- Opening Delimiter -

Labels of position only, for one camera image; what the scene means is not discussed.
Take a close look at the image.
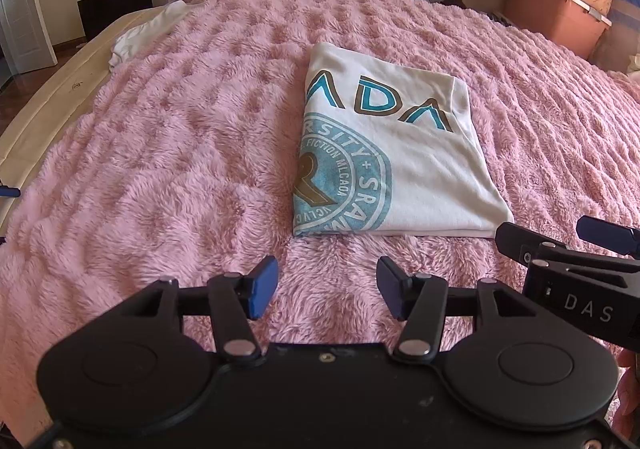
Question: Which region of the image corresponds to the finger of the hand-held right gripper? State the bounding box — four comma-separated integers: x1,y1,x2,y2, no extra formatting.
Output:
494,221,640,280
575,215,640,260

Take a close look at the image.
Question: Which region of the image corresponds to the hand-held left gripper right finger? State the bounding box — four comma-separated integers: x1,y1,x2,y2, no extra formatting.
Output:
376,256,541,363

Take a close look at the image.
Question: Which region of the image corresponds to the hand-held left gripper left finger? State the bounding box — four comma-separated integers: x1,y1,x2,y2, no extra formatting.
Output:
120,255,280,364

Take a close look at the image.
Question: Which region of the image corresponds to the white printed sweatshirt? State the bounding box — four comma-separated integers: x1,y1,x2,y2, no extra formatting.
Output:
291,42,516,240

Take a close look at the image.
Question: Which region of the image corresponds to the pink fluffy blanket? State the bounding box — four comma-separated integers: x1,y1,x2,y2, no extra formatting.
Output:
0,0,640,430

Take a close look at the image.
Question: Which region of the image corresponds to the blue storage bag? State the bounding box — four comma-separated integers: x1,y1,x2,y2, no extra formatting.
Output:
590,0,640,72

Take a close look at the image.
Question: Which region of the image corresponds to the brown plastic storage box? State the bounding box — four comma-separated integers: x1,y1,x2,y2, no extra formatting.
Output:
502,0,613,60

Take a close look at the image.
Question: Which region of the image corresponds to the white t-shirt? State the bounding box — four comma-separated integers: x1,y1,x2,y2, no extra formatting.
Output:
108,0,201,70

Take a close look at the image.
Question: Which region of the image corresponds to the beige mattress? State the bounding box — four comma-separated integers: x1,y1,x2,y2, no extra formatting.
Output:
0,9,166,167

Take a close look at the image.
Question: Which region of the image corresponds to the black flat panel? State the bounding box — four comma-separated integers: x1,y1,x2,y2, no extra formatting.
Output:
76,0,153,42

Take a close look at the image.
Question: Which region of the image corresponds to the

- Closing Delimiter -

WORK ORDER →
I'd like every record printed exactly, with the pictures left out.

ANSWER SPACE →
Labels of position only, for one camera image; what the scene means is not discussed.
Take a close look at the image.
Question: Which region of the image corresponds to the finger of the hand-held right gripper? State the bounding box — four comma-separated integers: x1,y1,x2,y2, no extra formatting.
Output:
494,221,640,280
575,215,640,260

Take a close look at the image.
Question: Which region of the image corresponds to the hand-held left gripper right finger? State the bounding box — four comma-separated integers: x1,y1,x2,y2, no extra formatting.
Output:
376,256,541,363

Take a close look at the image.
Question: Which region of the image corresponds to the hand-held left gripper left finger? State the bounding box — four comma-separated integers: x1,y1,x2,y2, no extra formatting.
Output:
120,255,280,364

Take a close look at the image.
Question: Which region of the image corresponds to the white printed sweatshirt? State the bounding box — four comma-separated integers: x1,y1,x2,y2, no extra formatting.
Output:
291,42,516,240

Take a close look at the image.
Question: Which region of the image corresponds to the pink fluffy blanket? State the bounding box — four comma-separated integers: x1,y1,x2,y2, no extra formatting.
Output:
0,0,640,430

Take a close look at the image.
Question: Which region of the image corresponds to the blue storage bag? State the bounding box — four comma-separated integers: x1,y1,x2,y2, no extra formatting.
Output:
590,0,640,72

Take a close look at the image.
Question: Which region of the image corresponds to the brown plastic storage box? State the bounding box — four comma-separated integers: x1,y1,x2,y2, no extra formatting.
Output:
502,0,613,60

Take a close look at the image.
Question: Which region of the image corresponds to the white t-shirt? State the bounding box — four comma-separated integers: x1,y1,x2,y2, no extra formatting.
Output:
108,0,201,70

Take a close look at the image.
Question: Which region of the image corresponds to the beige mattress? State the bounding box — four comma-separated integers: x1,y1,x2,y2, no extra formatting.
Output:
0,9,166,167

Take a close look at the image.
Question: Which region of the image corresponds to the black flat panel? State the bounding box — four comma-separated integers: x1,y1,x2,y2, no extra formatting.
Output:
76,0,153,42

Take a close look at the image.
Question: Which region of the image corresponds to the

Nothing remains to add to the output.